Panel consisted of Worthen, C.J., Griffith, J., and Hoyle, J.
COURT OF APPEALS
TWELFTH COURT OF APPEALS DISTRICT OF TEXAS
JUDGMENT
JULY 31, 2013
NO. 12-12-00384-CR
TRAVIS MOULTRIE,
Appellant
V.
THE STATE OF TEXAS,
Appellee
_____________________________________________________________________________
Appeal from the 159th Judicial District Court
of Angelina County, Texas. (Tr.Ct.No. CR-29224)
_____________________________________________________________________________
THIS CAUSE came to be heard on the appellate record and briefs filed
herein, and the same being considered, it is the opinion of this court that there was no error in the
judgment.
It is therefore ORDERED, ADJUDGED and DECREED that Appellant’s
counsel’s motion to withdraw is granted, the judgment of the court below be in all things
affirmed, and that this decision be certified to the court below for observance.
By per curiam opinion.
Panel consisted of Worthen, C.J., Griffith, J., and Hoyle, J.
5
COURT OF APPEALS
TWELFTH COURT OF APPEALS DISTRICT OF TEXAS
JUDGMENT
JULY 31, 2013
NO. 12-12-00385-CR
TRAVIS MOULTRIE,
Appellant
V.
THE STATE OF TEXAS,
Appellee
_____________________________________________________________________________
Appeal from the 159th Judicial District Court
of Angelina County, Texas. (Tr.Ct.No. 2012-0557)

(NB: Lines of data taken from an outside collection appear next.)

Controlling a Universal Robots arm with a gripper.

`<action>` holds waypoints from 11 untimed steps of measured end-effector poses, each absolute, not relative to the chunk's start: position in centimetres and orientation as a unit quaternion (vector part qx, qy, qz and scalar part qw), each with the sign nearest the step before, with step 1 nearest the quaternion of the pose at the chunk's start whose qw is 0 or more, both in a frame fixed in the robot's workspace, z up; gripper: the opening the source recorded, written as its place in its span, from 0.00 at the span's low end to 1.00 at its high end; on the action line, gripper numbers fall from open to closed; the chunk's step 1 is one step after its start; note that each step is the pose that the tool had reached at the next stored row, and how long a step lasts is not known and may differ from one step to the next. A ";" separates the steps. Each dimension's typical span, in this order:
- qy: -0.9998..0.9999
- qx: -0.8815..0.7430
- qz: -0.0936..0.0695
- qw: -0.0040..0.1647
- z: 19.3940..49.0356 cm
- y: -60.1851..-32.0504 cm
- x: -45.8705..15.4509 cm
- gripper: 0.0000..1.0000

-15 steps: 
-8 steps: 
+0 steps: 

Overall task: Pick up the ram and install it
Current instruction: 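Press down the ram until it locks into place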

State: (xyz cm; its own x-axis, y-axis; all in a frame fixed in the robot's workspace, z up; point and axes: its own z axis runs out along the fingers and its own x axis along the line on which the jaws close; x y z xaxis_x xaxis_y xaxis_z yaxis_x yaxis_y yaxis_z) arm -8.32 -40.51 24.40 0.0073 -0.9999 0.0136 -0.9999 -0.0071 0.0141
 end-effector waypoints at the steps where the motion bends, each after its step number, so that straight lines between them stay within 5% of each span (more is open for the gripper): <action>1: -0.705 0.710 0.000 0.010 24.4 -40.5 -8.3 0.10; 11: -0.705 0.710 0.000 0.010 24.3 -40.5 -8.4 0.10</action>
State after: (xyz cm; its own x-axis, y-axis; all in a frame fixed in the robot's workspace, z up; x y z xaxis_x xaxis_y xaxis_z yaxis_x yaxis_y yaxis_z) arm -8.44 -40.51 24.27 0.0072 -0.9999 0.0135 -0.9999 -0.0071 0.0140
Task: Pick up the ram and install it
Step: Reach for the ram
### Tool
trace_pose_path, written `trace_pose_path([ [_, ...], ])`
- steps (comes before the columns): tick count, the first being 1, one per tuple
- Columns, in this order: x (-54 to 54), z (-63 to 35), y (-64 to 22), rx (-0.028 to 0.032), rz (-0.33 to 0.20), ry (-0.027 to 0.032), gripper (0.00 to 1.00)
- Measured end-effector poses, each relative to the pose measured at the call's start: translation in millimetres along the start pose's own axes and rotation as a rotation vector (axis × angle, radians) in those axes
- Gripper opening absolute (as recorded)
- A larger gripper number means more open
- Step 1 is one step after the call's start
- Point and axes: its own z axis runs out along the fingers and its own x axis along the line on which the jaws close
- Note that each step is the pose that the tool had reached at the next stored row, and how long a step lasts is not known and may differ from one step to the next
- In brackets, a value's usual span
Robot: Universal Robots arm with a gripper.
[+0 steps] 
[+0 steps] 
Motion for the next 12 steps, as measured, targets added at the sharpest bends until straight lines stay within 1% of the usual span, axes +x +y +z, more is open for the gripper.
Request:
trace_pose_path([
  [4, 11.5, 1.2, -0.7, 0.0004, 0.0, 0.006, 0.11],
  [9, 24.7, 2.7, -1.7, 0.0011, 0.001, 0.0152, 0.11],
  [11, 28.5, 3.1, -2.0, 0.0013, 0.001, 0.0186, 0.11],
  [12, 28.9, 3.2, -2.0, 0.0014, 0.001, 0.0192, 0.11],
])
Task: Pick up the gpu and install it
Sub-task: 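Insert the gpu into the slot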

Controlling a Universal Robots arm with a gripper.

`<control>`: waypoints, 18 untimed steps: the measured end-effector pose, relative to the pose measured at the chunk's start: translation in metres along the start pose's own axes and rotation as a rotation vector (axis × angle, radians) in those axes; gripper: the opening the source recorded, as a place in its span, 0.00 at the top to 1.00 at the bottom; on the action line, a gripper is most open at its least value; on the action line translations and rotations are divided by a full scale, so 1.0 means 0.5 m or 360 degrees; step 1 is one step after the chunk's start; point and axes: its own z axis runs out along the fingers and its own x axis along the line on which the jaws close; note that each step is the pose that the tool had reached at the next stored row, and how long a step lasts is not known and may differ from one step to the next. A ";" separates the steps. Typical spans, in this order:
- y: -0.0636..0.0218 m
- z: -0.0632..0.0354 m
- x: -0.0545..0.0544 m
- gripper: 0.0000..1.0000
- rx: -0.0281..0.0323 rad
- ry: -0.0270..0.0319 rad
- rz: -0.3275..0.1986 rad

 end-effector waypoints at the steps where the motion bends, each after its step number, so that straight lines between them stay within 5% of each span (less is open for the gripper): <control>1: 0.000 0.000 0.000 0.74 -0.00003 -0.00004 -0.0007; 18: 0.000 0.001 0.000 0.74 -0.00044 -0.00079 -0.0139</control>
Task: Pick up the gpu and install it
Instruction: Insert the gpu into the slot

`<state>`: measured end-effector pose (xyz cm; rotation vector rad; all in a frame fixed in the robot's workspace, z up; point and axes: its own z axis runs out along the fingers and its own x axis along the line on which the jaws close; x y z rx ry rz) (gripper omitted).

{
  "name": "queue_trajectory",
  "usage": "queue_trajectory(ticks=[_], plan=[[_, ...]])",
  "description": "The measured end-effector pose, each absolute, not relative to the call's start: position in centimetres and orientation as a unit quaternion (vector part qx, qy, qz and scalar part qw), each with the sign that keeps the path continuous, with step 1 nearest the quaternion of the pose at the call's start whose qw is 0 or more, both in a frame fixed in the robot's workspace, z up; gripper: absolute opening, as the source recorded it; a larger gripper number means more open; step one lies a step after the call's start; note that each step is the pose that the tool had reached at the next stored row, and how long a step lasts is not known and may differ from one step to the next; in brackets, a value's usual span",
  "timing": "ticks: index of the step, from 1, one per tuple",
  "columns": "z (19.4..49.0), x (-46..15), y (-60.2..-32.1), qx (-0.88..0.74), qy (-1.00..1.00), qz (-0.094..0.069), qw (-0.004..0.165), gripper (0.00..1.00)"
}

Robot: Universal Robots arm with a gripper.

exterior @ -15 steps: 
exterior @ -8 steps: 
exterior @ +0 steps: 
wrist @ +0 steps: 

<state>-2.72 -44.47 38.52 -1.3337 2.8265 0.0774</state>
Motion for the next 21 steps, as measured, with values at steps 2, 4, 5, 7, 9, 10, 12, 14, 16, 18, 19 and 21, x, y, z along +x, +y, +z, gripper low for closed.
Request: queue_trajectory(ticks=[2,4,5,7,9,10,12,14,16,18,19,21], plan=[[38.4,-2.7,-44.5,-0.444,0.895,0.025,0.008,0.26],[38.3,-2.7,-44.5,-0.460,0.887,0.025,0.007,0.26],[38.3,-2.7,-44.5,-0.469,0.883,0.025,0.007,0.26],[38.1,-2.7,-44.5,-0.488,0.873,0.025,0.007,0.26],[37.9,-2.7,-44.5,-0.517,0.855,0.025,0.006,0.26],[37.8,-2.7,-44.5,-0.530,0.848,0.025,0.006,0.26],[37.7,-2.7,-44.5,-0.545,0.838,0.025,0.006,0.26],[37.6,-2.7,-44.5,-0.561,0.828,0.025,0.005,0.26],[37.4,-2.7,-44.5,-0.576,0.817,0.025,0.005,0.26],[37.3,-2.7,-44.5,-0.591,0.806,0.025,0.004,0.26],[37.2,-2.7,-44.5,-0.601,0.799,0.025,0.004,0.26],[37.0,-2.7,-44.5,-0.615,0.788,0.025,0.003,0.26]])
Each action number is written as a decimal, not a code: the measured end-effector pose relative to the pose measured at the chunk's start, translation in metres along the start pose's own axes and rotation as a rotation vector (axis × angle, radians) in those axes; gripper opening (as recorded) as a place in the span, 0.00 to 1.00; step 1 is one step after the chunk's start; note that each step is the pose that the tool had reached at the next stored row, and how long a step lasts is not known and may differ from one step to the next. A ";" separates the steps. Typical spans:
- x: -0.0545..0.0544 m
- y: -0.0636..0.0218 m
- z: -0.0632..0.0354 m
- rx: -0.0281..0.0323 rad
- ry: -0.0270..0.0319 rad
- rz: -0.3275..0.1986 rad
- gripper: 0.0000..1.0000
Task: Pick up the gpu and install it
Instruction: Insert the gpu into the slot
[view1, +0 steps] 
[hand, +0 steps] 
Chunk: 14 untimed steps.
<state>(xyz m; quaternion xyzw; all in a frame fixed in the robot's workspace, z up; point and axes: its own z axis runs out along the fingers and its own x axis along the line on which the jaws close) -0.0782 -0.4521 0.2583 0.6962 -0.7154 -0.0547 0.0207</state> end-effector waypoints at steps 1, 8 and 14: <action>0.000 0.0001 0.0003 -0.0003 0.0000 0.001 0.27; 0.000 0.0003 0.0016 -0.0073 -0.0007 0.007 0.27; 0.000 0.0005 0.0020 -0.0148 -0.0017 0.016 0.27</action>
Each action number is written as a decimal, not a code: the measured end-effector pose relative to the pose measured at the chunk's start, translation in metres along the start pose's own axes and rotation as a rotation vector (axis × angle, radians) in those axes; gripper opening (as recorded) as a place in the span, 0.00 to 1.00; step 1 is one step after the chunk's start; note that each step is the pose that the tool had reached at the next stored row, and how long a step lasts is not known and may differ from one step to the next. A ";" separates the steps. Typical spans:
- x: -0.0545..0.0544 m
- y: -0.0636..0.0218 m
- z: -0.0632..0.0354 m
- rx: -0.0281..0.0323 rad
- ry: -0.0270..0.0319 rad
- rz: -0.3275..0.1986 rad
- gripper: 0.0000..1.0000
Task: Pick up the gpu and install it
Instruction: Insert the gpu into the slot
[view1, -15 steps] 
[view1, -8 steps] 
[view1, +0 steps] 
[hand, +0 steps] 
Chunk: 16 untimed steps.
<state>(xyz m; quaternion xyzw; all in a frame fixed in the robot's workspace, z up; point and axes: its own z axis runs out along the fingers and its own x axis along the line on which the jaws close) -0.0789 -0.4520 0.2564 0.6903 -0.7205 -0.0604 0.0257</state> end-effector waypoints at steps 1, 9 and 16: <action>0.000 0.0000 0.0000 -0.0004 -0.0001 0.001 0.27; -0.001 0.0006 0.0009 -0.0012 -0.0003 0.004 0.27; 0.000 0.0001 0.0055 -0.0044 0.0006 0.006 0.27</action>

_____________________________________________________________________________
THIS CAUSE came to be heard on the appellate record and briefs filed
herein, and the same being considered, it is the opinion of this court that there was no error in the
judgment.
It is therefore ORDERED, ADJUDGED and DECREED that Appellant’s
counsel’s motion to withdraw is granted, the judgment of the court below be in all things
affirmed, and that this decision be certified to the court below for observance.
By per curiam opinion.
Panel consisted of Worthen, C.J., Griffith, J., and Hoyle, J.